Structure modélisée : [het] + [onderhoud] + [werd] + [correct] + [uitgevoerd]
Concept à associer : Qualité de l’intervention, tonalité positive

À l’aide de cette règle, notre outil d’analyse serait en mesure de reconnaître ce verbatim, et y associerait le concept et la tonalité indiqués dans la règle : les sentiments portés par le verbatim sont maintenant identifiés.

Cependant, quand bien même ce verbatim serait courant, créer une règle correspondant exactement à chaque structure syntaxique possible demanderait un temps considérable, au vu de l’incroyable diversité de celles-ci. A contrario, une règle trop générale catégoriserait certes un grand nombre de verbatim, mais au détriment de la qualité de l’analyse : il y aurait beaucoup de détections erronées. Il s’agit donc d’établir un arbitrage constant entre la précision et la portée de la règle.

Quelques pistes d’amélioration pour optimiser la règle

Nous disposons maintenant d’une règle fonctionnelle, prête à détecter tous les verbatim prenant la forme “Het onderhoud werd correct uitgevoerd”. En l’état cependant, notre règle reste relativement limitée, car la moindre variation par rapport à la forme précédemment citée (par exemple, l’emploi d’un synonyme pour correct ou onderhoud, ou encore, l’utilisation d’une forme verbale différente) empêchera notre règle de fonctionner. Nous pourrions donc la rendre plus efficace, en substituant notre adverbe correct et notre substantif onderhoud par des listes d’adverbes ou de substantifs lexicalement proches et en lui fournissant l’ensemble des formes verbales du verbe worden plutôt que la seule forme werd.

De plus, une connaissance de la syntaxe néerlandaise permet de savoir que l’ajout d’un mot ou d’un groupe de mots (tels que zoals voorziencomme prévu, de laatste keerla dernière fois ou encore zoals altijdcomme toujours) au début d’une proposition indépendante ou principale (mais pas subordonnée !) est une construction courante, qui implique cependant une inversion de la position du sujet het onderhoud et du verbe werd.

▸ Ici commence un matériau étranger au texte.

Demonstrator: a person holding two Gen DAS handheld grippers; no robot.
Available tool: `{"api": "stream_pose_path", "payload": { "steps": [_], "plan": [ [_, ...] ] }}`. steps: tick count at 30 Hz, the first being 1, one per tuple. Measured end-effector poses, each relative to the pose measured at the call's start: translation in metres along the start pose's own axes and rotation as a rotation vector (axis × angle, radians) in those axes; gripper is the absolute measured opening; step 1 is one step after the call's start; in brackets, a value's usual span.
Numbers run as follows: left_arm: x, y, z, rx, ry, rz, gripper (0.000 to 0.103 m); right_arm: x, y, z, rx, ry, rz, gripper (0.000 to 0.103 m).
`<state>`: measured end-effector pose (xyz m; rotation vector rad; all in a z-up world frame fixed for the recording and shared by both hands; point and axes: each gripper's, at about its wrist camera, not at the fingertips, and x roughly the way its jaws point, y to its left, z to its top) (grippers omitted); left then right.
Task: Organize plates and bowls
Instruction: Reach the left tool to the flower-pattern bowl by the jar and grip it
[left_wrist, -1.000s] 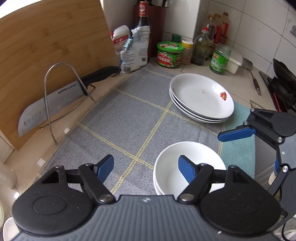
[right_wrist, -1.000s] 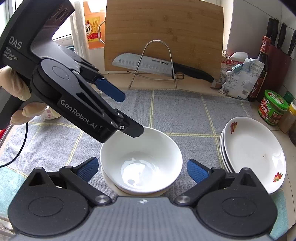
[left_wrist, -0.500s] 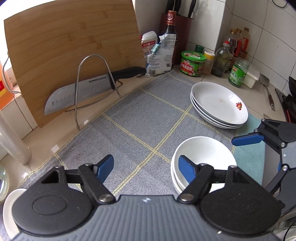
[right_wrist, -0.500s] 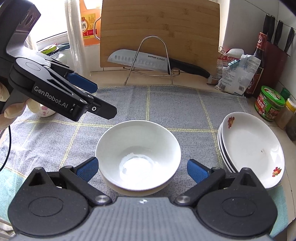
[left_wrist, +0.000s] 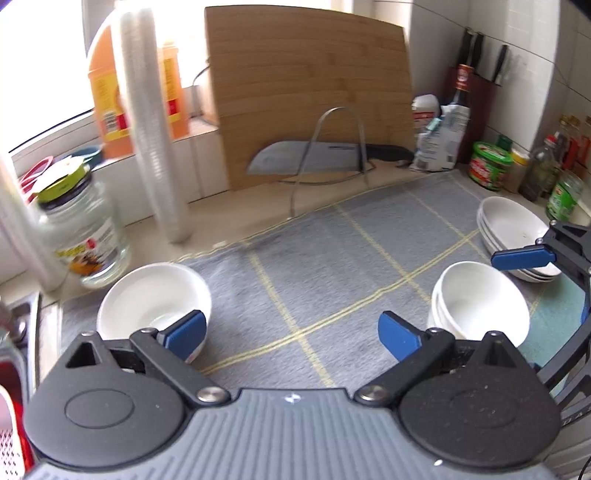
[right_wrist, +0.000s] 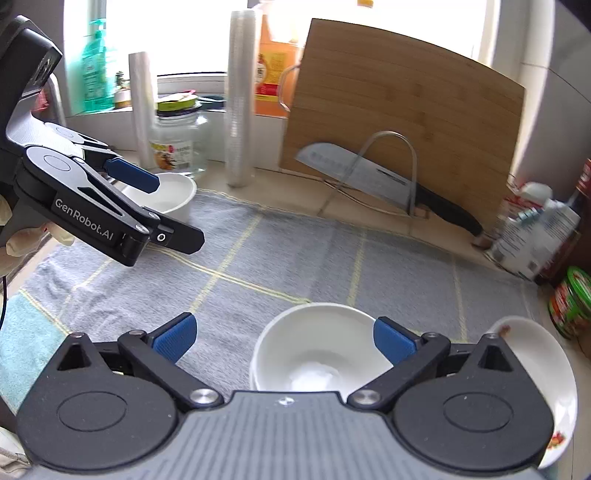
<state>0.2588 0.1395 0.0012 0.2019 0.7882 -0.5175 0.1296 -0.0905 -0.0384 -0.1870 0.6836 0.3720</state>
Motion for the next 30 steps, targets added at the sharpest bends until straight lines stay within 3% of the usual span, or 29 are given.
{"api": "stream_pose_path", "payload": {
  "steps": [6, 16, 30],
  "plan": [
    [-0.003, 0.054, -0.019, -0.045, 0.058, 0.104, 0.1, 0.028, 0.041, 0.025, -0.069, -0.01, 0.105, 0.103],
    [0.022, 0.117, -0.007, -0.013, 0.06, 0.043, 0.1, 0.077, 0.102, 0.056, -0.116, 0.013, 0.104, 0.103],
    [0.07, 0.138, 0.016, 0.032, 0.147, 0.001, 0.094, 0.143, 0.12, 0.081, -0.144, 0.028, 0.087, 0.103]
  ]
}}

L’ordre qui en résulte doit donc être pris en compte par notre règle qui, suite aux différentes améliorations proposées, pourrait ressembler à celle ci-dessous :

Structure modélisée : [[Articles définis] + [Substantifs : intervention]] + [Verbes auxilaires néerlandais : être] + [Adverbes : professionnalisme] + [Participes passés néerlandais : effectuer]

OU

[Verbes auxiliaires néerlandais : être] + [[Articles définis] + [Substantifs : intervention]] + [Adverbes : professionnalisme] + [Participes passés néerlandais : effectuer]
Concept à associer : Qualité de l’intervention, tonalité positive

Cette version améliorée de la règle repérerait notre verbatim mentionné plus haut, mais aussi de nombreux verbatim similaires tels que :

“Het onderhoud werd correct uitgevoerd”« L’entretien fut effectué correctement »
“De werken worden goed uitgevoerd.” « Les travaux sont effectués correctement »
“De werken werden correct uitgevoerd zoals verwacht”« Les travaux furent, comme attendu, correctement réalisés »
“Zoals voorzien werd de herstelling professioneel uitgevoerd” « Comme prévu, la réparation fut effectuée de manière professionnelle »
“Zoals altijd worden de werken correct uitgevoerd”« Comme toujours, les travaux sont effectués correctement »

Il ne s’agit là que d’un exemple simple de construction d’une règle linguistique. Il est possible (et souhaitable !) de la développer plus avant, afin d’en améliorer la qualité et la pertinence. De plus, il est nécessaire d’évaluer la fiabilité et la pérennité de la règle, en s’assurant que ce concept et cette tonalité sont associés uniquement aux structures adéquates.

Par exemple, il est possible que les structures positives détectées par notre règle, comme “Het onderhoud werd correct uitgevoerd”, se retrouvent imbriquées au sein d’une phrase dont la tonalité serait négative, comme “De laatste keer werd het onderhoud correct uitgevoerd, maar deze keer niet” (« L’entretien fut effectué correctement la dernière fois, mais pas cette fois-ci ») ; il s’agirait alors d’adapter notre règle en conséquence, afin que la tonalité soit correctement reconnue.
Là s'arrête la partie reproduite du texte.